Two capacity building workshops – one respectively for participants from the Maghreb and the Mashrek regions - on environmental economic concepts and valuation techniques to cost water resources degradation were organized in Tunisia and Athens in June 2014.

41 environment and water specialists from relevant Ministries, River Basin Agencies, Universities, Research Centers and NGOs of 8 South Mediterranean countries (Algeria, Egypt, Israel, Jordan, Lebanon, Morocco, Palestine and Tunisia) participated in the training.

Guided by the SWIM-SM experts, participants applied the techniques with focus on impacts related to health, water quality, quantity and storage in some selected case studies inspired by assessments already performed by the project on the Litani Basin in Lebanon and the Medjerda Basin in Tunisia.

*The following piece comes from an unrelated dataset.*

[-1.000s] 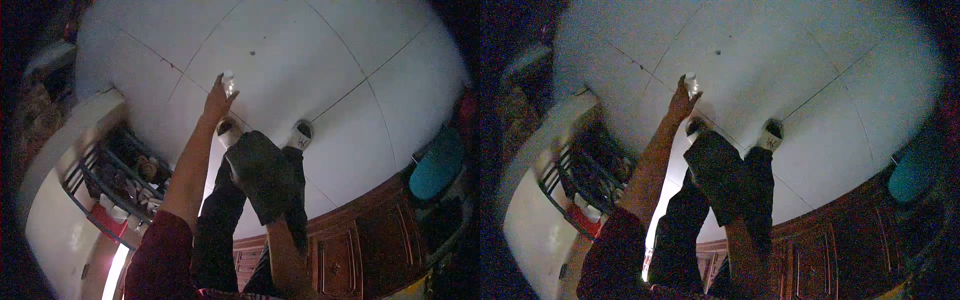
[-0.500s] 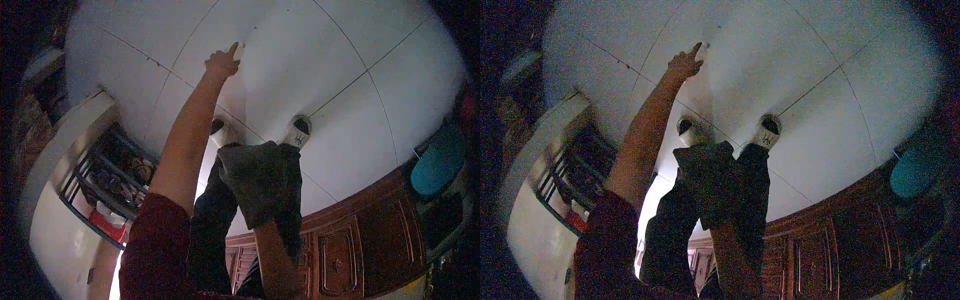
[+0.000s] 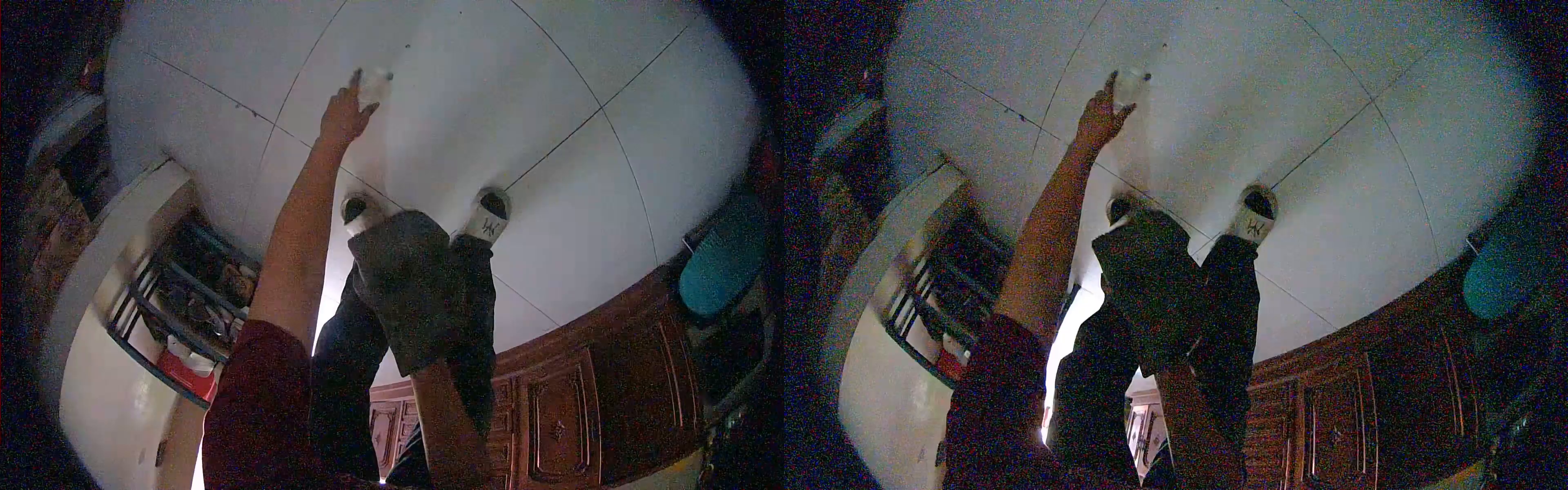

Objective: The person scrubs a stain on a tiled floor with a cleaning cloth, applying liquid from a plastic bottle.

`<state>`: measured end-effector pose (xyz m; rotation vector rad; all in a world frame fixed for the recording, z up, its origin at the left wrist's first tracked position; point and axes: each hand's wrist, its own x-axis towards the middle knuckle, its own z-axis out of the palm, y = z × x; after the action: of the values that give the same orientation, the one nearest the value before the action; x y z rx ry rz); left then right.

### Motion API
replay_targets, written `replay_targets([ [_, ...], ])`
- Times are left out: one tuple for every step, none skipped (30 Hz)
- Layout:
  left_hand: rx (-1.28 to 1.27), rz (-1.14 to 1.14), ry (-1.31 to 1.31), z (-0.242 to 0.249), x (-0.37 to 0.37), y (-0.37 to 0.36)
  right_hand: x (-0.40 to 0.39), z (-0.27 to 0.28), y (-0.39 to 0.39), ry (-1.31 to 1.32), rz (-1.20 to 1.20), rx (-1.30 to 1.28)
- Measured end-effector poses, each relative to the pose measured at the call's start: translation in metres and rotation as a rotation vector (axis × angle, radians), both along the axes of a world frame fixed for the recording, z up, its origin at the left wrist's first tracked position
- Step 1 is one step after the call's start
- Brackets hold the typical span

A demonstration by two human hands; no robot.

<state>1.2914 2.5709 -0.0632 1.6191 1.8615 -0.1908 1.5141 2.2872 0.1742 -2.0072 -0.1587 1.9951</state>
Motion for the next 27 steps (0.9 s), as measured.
replay_targets([
  [0.108,0.072,-0.095,-0.009,-0.005,-0.010,0.000,-0.001,-0.001,0.001,-0.004,-0.006],
  [0.144,0.127,-0.190,-0.009,-0.004,-0.013,0.000,-0.003,0.000,0.002,-0.003,-0.008],
  [0.181,0.181,-0.284,-0.007,-0.004,-0.017,0.000,-0.003,0.001,0.004,-0.001,-0.007],
  [0.218,0.236,-0.377,-0.004,-0.004,-0.021,-0.001,-0.004,0.003,0.003,0.000,-0.006],
  [0.220,0.246,-0.374,-0.001,-0.004,-0.022,-0.003,-0.004,0.002,0.005,0.001,-0.007],
  [0.223,0.257,-0.372,0.002,-0.005,-0.022,-0.003,-0.005,0.003,0.009,0.008,-0.008],
  [0.228,0.266,-0.368,0.006,-0.006,-0.022,-0.004,-0.007,0.002,0.011,0.007,-0.007],
  [0.244,0.252,-0.359,0.008,-0.006,-0.021,-0.004,-0.009,0.003,0.014,0.012,-0.007],
  [0.262,0.237,-0.351,0.010,-0.006,-0.017,-0.004,-0.009,0.002,0.016,0.011,-0.011],
  [0.278,0.223,-0.344,0.013,-0.005,-0.014,-0.004,-0.009,0.002,0.016,0.020,-0.012],
  [0.252,0.233,-0.340,0.015,-0.003,-0.011,-0.004,-0.009,0.002,0.015,0.021,-0.017],
  [0.226,0.243,-0.336,0.020,0.000,-0.006,-0.003,-0.011,0.002,0.016,0.026,-0.013],
  [0.201,0.252,-0.330,0.024,0.004,-0.001,-0.002,-0.010,0.002,0.020,0.028,-0.013],
  [0.215,0.211,-0.306,0.024,0.008,0.003,-0.004,-0.010,0.001,0.021,0.032,-0.015],
  [0.227,0.169,-0.281,0.021,0.012,0.009,-0.003,-0.010,0.002,0.025,0.034,-0.019],
  [0.239,0.126,-0.256,0.018,0.015,0.015,-0.003,-0.011,0.002,0.026,0.034,-0.017],
  [0.240,0.114,-0.227,0.016,0.018,0.020,-0.002,-0.011,0.002,0.028,0.037,-0.019],
  [0.241,0.101,-0.200,0.014,0.022,0.026,-0.002,-0.012,0.003,0.032,0.040,-0.018],
  [0.241,0.089,-0.174,0.012,0.026,0.031,0.000,-0.012,0.003,0.031,0.042,-0.022],
  [0.214,0.048,-0.111,0.010,0.030,0.036,0.002,-0.013,0.004,0.031,0.043,-0.019],
  [0.190,0.007,-0.047,0.005,0.032,0.042,0.004,-0.014,0.004,0.033,0.046,-0.021],
  [0.165,-0.032,0.019,0.001,0.034,0.047,0.005,-0.015,0.005,0.033,0.053,-0.022],
  [0.127,-0.031,0.058,-0.002,0.034,0.051,0.007,-0.014,0.004,0.037,0.055,-0.026],
  [0.089,-0.030,0.095,-0.001,0.037,0.058,0.009,-0.015,0.004,0.038,0.058,-0.026],
  [0.053,-0.029,0.131,0.001,0.040,0.065,0.013,-0.015,0.004,0.039,0.060,-0.028],
  [0.039,-0.050,0.168,0.002,0.043,0.071,0.014,-0.016,0.004,0.040,0.064,-0.029],
  [0.025,-0.070,0.206,0.003,0.046,0.076,0.016,-0.015,0.003,0.041,0.061,-0.033],
])
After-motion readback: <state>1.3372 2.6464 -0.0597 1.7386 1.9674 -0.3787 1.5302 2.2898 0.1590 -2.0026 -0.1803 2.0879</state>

Based on the case study institutional and legal arrangements as well as the quantitative assessment,  participants were able to prioritize interventions over the short-long term while recommending legal and institutional adjustments to help set up an enabling environment for performing the prioritized targets.

Participants considered the training very useful and relevant to their work, because it enabled them to have a hands-on experience on environmental degradation issues and ways to guide investment choices. Many expressed their intention to share the concepts and techniques acquired and sensitize their colleagues on the need to mainstream the environmental economic approach in future studies, research and development projects and make it a necessary requirement in all sustainable development programs and projects. Also, the academics who participated in the trainings, intend to introduce a module on the valuation of the cost of environmental degradation in the university curriculum.

In the past two years SWIM-SM has focused on assessing the cost of water resources degradation and remediation measures in four South Mediterranean River Basins (Litani in Lebanon, Medjerda in Tunisia, Oum Er-Rbia in Morocco and Seybouse in Algeria) in order to demonstrate the usefulness of quantifying economic gains and losses from a range of water management decisions and particularly in view of promoting:

·         better allocations from the current budget to support management of environment and water resource sectors;

·         better guidance to business about most efficient investments;

·         better infrastructure investment decisions that reflect all the potential gains from sustainable management of environment or water sectors.